6.1 Files Concept Need Primitive Operations | unit 6 file organization

DSA

File Organization

6.1 Files: Concept, Need, Primitive Operations

File is a collection of records related to each other. The file size is limited by the size of memory and storage medium.

There are two important features of file:

1. File Activity

2. File Volatility

File activity specifies percent of actual records which proceed in a single run.

File volatility addresses the properties of record changes. It helps to increase the efficiency of disk design than tape.

File Organization

File organization ensures that records are available for processing. It is used to determine an efficient file organization for each base relation.
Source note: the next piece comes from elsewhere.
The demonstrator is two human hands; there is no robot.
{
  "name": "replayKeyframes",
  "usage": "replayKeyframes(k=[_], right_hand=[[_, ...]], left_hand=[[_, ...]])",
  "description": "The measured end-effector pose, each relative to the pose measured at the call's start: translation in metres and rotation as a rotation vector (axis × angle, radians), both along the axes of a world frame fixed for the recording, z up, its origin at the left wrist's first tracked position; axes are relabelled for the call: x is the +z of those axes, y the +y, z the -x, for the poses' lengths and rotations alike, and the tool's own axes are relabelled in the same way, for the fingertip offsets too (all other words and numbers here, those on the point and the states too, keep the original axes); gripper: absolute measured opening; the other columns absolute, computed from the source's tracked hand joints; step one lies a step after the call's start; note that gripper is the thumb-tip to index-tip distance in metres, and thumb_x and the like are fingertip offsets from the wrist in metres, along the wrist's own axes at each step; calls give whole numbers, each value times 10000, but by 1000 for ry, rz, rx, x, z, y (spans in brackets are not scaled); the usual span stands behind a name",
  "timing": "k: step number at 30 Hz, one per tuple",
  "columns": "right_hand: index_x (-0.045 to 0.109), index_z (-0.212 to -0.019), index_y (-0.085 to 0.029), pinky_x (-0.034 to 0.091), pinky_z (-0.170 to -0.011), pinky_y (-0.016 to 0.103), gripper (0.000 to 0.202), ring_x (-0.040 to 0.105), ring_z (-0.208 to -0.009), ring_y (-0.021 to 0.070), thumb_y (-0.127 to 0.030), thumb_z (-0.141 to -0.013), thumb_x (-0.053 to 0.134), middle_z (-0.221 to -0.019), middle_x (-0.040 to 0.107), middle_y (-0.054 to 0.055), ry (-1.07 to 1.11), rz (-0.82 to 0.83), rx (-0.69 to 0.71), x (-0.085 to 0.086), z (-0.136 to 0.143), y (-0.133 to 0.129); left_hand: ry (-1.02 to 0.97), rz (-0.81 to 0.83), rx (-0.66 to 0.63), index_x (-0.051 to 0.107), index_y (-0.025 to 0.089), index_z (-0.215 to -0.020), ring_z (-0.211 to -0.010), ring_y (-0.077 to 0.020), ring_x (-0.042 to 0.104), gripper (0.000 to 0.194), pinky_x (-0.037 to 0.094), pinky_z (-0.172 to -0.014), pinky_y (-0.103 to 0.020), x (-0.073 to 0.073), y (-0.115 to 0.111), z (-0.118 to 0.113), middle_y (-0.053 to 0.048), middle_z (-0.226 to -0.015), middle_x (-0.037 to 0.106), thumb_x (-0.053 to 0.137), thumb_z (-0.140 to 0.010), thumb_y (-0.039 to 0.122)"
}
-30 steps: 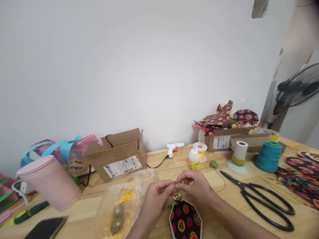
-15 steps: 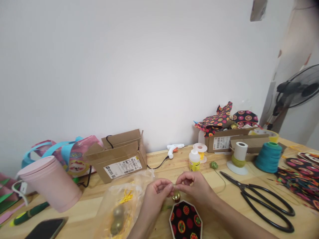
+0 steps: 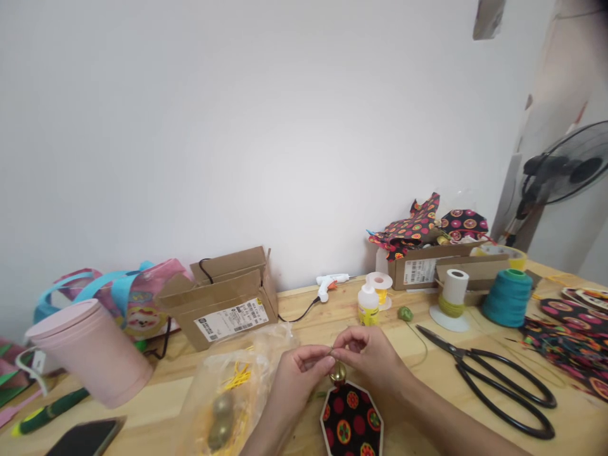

For example, if we want to retrieve employee records in alphabetical order of name. Sorting the file by employee name is a good file organization. However, if we want to retrieve all employees whose marks are in a certain range, a file is ordered by employee name would not be a good file organization.

Types of File Organization

There are three types of organizing the file:

1. Sequential access file organization

2. Direct access file organization

3. Indexed sequential access file organization

1. Sequential access file organization

Storing and sorting in contiguous block within files on tape or disk is called as sequential access file organization.

In sequential access file organization, all records are stored in a sequential order. The records are arranged in the ascending or descending order of a key field.

Sequential file search starts from the beginning of the file and the records can be added at the end of the file.

In sequential file, it is not possible to add a record in the middle of the file without rewriting the file.

Advantages of sequential file

It is simple to program and easy to design.

Sequential file is best use if storage space.

Disadvantages of sequential file

Sequential file is time consuming process.

It has high data redundancy.

Random searching is not possible.

2. Direct access file organization

Direct access file is also known as random access or relative file organization.

In direct access file, all records are stored in direct access storage device (DASD), such as hard disk. The records are randomly placed throughout the file.

The records do not need to be in sequence because they are updated directly and rewritten back in the same location.

This file organization is useful for immediate access to large amount of information. It is used in accessing large databases.

It is also called as hashing.

Advantages of direct access file organization

Direct access file helps in online transaction processing system (OLTP) like online railway reservation system.

In direct access file, sorting of the records are not required.

It accesses the desired records immediately.

It updates several files quickly.

It has better control over record allocation.

Disadvantages of direct access file organization

Direct access file does not provide backup facility.

It is expensive.

It has less storage space as compared to sequential file.

3. Indexed sequential access file organization

Indexed sequential access file combines both sequential file and direct access file organization.

In indexed sequential access file, records are stored randomly on a direct access device such as magnetic disk by a primary key.

This file has multiple keys. These keys can be alphanumeric in which the records are ordered is called primary key.

The data can be access either sequentially or randomly using the index. The index is stored in a file and read into memory when the file is opened.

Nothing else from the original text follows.